UserDate (userId, latestDate)

should this line

quote:

join UserDate D on D.userId = A.userId

and D.date = A.date

actually be

join UserDate D on D.userId = A.userId

and D.latestDate = A.date

and if so then why not just do



SELECT 

	I.*

FROM 

	UserActivity A

INNER JOIN 

	UserImpression I 

ON 

	A.userId= I.userId AND 

	A.[date] = I.[date]

Even so based on this

quote:

UserImpression (userId, date, cola, colb, colc)

70 million rows may or may not fit in 2GB as I don't know what userid, date, cola, colb, colc are as far as width so I can't tell you if your running into any memory bottlenecks here.

But you come back and say

quote:

I would return the 70 million rows into a new table

To get maximum insert performance make sure all constraints, triggers and indexes are disabled or removed from this table then add or enable after insert is done.

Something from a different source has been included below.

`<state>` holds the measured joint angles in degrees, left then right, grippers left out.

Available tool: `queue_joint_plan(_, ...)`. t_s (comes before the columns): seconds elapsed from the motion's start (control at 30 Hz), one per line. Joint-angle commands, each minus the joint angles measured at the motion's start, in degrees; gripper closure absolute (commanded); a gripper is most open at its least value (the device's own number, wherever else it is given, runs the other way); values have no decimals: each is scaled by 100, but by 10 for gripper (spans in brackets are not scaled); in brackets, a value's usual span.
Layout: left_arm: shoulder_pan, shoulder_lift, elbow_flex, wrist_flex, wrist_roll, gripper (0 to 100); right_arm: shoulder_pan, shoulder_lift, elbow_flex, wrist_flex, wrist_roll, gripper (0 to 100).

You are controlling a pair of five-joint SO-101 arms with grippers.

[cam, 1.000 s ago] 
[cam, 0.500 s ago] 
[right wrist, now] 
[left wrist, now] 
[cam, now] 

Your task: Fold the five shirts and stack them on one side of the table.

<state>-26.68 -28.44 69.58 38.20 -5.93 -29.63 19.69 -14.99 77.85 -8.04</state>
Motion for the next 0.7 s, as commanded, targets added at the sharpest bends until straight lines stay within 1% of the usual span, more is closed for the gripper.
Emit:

Also I assume your indexes would be

UserDate (userId, latestDate) CLUSTERED

UserImpression (userId, date) CLUSTERED

UserActivity (userId, date) CLUSTERED

To maximize join performance, if you always use userid and latestdate/date to join these tables and work with them I would consider also making them

datefield, userid as the order of the columns in the index. It is best to have you most unique value first in a composite (multicolumn) index because only the first column is sampled to build the statistics value.

Another thing which I assume you have already done is the columns used in the join work fastest as long as they are the same datatype. Otherwise SQL will auto-type or you will need to perform an explicit CAST (which is better than SQL auto-typing) if they are not.

Other than that it is a matter of execution plan and tweaking to see what can be done.